Why are objects visible to all threads, while a reading thread might not see a value written by another thread on a timely basis?

From java in a nutshell
In Java, all Java application threads in a process have their own
stacks (and local variables) but share a single heap. This makes it
very easy to share objects between threads, as all that is required is
to pass a reference from one thread to another.
This leads to a general design principle of Java—that objects are
visible by default. If I have a reference to an object, I can copy
it and hand it off to another thread with no restrictions. A Java
reference is essentially a typed pointer to a location in memory—and
threads share the same address space, so visible by default
is a natural model.
From Java Concurrency in Practice
Visibility is subtle because the things that can go wrong are so
counterintuitive. In a single-threaded environment, if you write a
value to a variable and later read that variable with no intervening
writes, you can expect to get the same value back. This seems only
natural. It may be hard to accept at ﬁrst, but when the reads and
writes occur in different threads, this is simply not the case. In
general,
there is no guarantee that the reading thread will see a value written by another thread on a timely basis, or even at all. In
order to ensure visibility of memory writes across threads, you must
use synchronization.
When a thread reads a variable without synchronization, it may see a stale value.
So why does Java in a Nutshell says objects are visible to all threads, while Java Concurrency in Practice says no guarantee that a reading thread sees a value written by another thread on a timely basis? They don't seem consistent.
Thanks.

"So why does Java in a Nutshell says objects are visible to all threads" -->
As your quote says, in Java objects are allocated on the heap. A 'global' heap available for the entire JVM. Whereas in other languages (e.g. C++) objects can also be allocated on a stack. Objects on a heap can be passed to other threads, using different stacks. Objects on a stack can only be used on the thread using the same stack, as the stack's content will change beyond control of another thread.
"while Java Concurrency in Practice says no guarantee that a reading thread sees a value written by another thread on a timely basis?" -> This is another issue, as this is about values of memory locations. Though they are reachable compilers and CPUs try to optimize reading from or writing to this memory locations and will heavily cache the value by assuming "I'm the only one reading and writing to this memory location". So if one thread modifies a memory location's value the other thread does not know it has changed and will not read it new. This makes the program much faster. By declaring a variable volatile you are telling the compiler that another thread may change the value at will and the compiler will use this to create code that doesn't cache the value.
Finally, multithreading is much more difficult than adding volatile, or using synchronized, one really needs to dive into the topic of the issues you will encounter when using multiple threads.

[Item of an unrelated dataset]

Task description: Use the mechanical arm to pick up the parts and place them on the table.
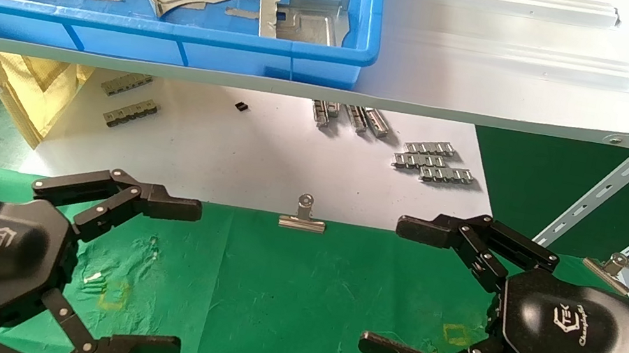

In Java, all Java application threads in a process have their own
stacks (and local variables) but share a single heap. This makes it
very easy to share objects between threads, as all that is required is
to pass a reference from one thread to another.
This leads to a general design principle of Java—that objects are
visible by default.
I suppose that these statements are strictly true ... but they are misleading because they don't convey the whole truth. For example, what does the author mean when he says "...that objects are visible by default."
Any thread executing on a Java JVM does not have de facto visibility to all the objects on the JVM's heap. If we define visibility as "the ability to access by reference", then a thread only has visibility to objects:
whose references have been published to that thread
whose references are in static fields or fields of objects to which the thread has access
In fact, an important and commonly used thread safety policy in Java concurrent programming is thread confinement. If a thread holds a reference to an object to which only it has access and which is not published to any other thread, then that object is thread safe. That object can be safely mutated by the thread in which it is confined without any further regard to visibility and atomicity ... as long as it is correctly thread confined.
In other words, an object that is thread confined, no matter where it is on the JVM heap, is not visible to any other thread that may be running on that same JVM by virtue of being inaccessible.
since shared objects are stored in the heap shared by threads, why
some threads might not see the most updated value by other threads?
In this age of multi-core processors, each CPU on which a JVM may be running has its own levels of local cache memory that no other core can see. This gets to the heart of why values written to variables in one thread are not guaranteed to be visible to another thread: the Java Memory Model makes no guarantees when values written by one thread will become visible to other threads because it does not specify when cached values will be written back from cache to memory.
It is, in fact, usual for the unsynchronized access of values to be stale (or inconsistent) when those values are accessed by many threads. Depending on the state transition that is occurring, thread safety in a concurrent environment in which many threads may be accessing the same value, may require:
mutual exclusion
atomicity protection
visibility guarantees
or all of the above
in order to achieve a thread safety policy that allows your program to be correct.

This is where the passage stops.